At present, bean and cowpea evaluations are being organised in trials to study and improve their value in terms of resilience, taste, flavour, yield etc. Both crops are important and dear to Portugal. With the selection of local varieties, diverse cross-pollination seeds shall become available which are suited for a changing climate, whilst keeping their exquisite flavour and traditional character. Traditional varieties which are particularly vigorous and healthy are also registered in the national catalogue.
In order to invigorate openly pollinated base seeds - in contrast to hybrid seeds which will not offer usable seeds themselves - selections are being made to improve yield, plant health, and quality characteristics of its fruits such as flavour and taste. This selection work is being done for many kinds of traditional crops as well as quinoa which has proven to be very well adapted to the Portuguese climate.
Bees are stressed throughout Europe. Healthy flowers attract them and many other beneficial insects, and lead to an improved quality of their honey. Lebende Samen - Living Seeds e.V. organises biodiversity flower mixes in trials - both mixes of different varieties, as well as mixes of different species. A mid-term goal is to develop an insect-friendly flower mix which is suited to the Iberian climate. On the long run, this will contribute to overall biodiversity on organic farms and landscapes, whilst the flowers will protect and cover soils, deliver precious organic matter, and enchan us with their beauty.
For now, organic farmers can receive a certificate of exemption for the use of conventional seeds.
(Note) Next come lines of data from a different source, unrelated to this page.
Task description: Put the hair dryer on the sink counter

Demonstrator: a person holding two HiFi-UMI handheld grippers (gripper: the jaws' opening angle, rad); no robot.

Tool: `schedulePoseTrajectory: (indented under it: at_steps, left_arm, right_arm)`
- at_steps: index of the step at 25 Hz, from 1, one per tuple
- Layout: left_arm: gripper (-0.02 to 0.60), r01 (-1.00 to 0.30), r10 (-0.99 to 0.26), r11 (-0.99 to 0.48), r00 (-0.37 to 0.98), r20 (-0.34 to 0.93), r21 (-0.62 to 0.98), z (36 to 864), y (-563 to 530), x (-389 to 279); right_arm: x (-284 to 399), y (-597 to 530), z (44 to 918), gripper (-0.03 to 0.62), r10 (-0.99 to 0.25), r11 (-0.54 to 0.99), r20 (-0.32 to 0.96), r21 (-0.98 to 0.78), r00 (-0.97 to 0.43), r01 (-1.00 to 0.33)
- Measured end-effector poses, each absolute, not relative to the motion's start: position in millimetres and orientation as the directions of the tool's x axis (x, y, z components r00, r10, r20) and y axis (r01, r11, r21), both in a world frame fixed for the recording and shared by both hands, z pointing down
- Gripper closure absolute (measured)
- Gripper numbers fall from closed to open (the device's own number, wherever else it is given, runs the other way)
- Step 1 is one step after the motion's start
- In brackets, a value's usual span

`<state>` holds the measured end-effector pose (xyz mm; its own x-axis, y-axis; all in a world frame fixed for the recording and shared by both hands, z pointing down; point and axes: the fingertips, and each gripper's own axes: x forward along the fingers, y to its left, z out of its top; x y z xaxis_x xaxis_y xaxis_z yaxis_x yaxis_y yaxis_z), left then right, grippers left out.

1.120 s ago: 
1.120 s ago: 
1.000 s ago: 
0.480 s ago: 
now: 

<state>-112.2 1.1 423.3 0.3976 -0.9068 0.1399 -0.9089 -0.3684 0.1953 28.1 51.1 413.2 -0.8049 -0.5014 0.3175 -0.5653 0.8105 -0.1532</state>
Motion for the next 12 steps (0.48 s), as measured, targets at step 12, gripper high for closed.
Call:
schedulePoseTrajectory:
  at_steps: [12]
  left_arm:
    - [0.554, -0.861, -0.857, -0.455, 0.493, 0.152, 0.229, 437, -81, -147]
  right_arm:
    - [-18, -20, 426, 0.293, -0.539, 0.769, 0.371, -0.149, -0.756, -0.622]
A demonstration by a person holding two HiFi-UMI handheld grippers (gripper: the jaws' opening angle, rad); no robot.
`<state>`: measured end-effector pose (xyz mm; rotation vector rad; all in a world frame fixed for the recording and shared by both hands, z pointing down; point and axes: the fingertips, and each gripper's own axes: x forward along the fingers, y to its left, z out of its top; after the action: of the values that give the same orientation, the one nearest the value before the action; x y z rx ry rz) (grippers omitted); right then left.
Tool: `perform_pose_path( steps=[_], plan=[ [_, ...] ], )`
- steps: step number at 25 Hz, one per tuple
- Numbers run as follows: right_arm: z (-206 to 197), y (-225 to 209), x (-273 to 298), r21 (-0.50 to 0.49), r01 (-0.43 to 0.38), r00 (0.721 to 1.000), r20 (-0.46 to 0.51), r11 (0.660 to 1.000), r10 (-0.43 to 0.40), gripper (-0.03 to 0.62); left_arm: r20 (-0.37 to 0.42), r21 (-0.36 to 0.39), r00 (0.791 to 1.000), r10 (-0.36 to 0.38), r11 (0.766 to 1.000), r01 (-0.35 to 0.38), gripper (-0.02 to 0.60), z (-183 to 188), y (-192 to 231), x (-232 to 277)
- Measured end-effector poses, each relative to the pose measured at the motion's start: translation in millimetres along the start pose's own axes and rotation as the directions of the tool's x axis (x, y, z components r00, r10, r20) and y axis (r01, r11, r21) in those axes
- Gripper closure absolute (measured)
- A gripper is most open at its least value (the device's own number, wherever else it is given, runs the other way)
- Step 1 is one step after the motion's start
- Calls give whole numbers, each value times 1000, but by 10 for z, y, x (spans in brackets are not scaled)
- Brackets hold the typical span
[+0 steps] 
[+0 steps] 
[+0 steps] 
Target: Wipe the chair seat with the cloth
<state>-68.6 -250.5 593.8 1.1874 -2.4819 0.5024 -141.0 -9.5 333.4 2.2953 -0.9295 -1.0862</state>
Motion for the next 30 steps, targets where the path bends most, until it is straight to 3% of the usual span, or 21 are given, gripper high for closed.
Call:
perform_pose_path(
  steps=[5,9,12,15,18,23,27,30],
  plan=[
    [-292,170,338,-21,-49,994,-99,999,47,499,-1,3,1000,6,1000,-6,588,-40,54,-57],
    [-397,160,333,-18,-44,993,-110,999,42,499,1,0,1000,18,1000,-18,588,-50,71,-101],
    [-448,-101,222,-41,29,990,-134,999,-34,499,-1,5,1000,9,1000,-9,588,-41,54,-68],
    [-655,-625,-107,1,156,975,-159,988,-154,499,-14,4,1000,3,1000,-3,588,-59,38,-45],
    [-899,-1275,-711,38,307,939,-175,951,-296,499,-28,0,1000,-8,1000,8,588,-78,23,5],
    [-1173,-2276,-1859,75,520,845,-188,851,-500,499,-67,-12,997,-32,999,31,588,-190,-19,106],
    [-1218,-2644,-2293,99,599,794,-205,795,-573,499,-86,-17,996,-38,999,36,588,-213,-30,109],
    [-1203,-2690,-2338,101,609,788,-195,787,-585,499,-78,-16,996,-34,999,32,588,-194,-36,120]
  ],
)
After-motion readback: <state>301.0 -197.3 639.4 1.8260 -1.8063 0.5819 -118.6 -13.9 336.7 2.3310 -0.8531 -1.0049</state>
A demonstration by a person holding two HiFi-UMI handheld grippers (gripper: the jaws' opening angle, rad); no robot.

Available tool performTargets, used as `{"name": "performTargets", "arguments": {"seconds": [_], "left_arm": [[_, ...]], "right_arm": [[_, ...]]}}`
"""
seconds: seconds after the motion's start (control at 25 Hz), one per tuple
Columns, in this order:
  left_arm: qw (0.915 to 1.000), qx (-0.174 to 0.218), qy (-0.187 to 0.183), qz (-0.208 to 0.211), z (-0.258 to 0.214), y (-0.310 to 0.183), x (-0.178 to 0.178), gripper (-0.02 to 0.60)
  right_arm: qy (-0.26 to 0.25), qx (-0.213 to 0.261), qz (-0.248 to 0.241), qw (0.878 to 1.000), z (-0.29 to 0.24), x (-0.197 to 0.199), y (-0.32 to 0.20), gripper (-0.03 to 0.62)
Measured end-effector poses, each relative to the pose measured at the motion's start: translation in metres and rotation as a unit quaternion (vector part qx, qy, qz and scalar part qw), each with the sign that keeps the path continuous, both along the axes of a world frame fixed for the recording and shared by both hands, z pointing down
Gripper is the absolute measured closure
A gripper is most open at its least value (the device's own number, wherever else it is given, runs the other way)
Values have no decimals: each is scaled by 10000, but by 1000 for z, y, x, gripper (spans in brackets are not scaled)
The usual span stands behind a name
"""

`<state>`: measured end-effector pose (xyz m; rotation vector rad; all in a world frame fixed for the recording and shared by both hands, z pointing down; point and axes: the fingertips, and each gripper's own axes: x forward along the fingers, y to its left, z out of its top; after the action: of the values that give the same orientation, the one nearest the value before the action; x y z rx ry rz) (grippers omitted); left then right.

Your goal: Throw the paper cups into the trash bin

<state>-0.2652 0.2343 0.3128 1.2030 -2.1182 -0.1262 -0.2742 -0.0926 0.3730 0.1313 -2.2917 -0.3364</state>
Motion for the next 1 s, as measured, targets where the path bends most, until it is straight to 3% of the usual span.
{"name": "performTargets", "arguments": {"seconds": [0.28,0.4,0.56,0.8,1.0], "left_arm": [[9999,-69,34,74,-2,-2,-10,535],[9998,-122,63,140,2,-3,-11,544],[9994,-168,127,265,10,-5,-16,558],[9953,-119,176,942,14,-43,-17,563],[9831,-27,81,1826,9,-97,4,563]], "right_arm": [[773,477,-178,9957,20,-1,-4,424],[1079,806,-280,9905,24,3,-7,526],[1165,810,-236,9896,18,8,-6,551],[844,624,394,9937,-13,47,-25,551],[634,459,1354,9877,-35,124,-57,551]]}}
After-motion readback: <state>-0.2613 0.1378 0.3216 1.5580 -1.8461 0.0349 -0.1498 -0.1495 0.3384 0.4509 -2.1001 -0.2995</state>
This exemption will be suspended in 2035 through an EU directive for organic farming. Research should therefore focus on developing organic varieties adapted to the needs of the farmers and addressing the climate challenges. Biodiversity is key for organic farming and we need plenty of varieties due to different environmental conditions in each region. Farmers and gardeners have to be trained how, where and when to use organic seeds.
In order to be able to move forward with organic plant breeding, skilled plant breeders are important. Our association therefore focuses on training programs and knowledge exchange among different countries from the North to the South. Our programmes are adapted to the specific agricultural and horticultural conditions and support the local organic and biodynamic vegetable, herb, and flower production. In the long term, they aim at reducing expensive imports from other countries, thus establishing food sovereignty. Since 2018, we have organised several programmes where we brought young breeders of southern Europe and senior breeders of central and northern Europe together. Those included Dr. Beat Boller from Agroscope (Switzerland), Thomas Heinze from Bingenheimer Saatgut (Germany) , Ruth Richter from Goetheanum (Switzerland), and Professor Dr Gunter Backes, University Kassel-Witzenhausen (Germany).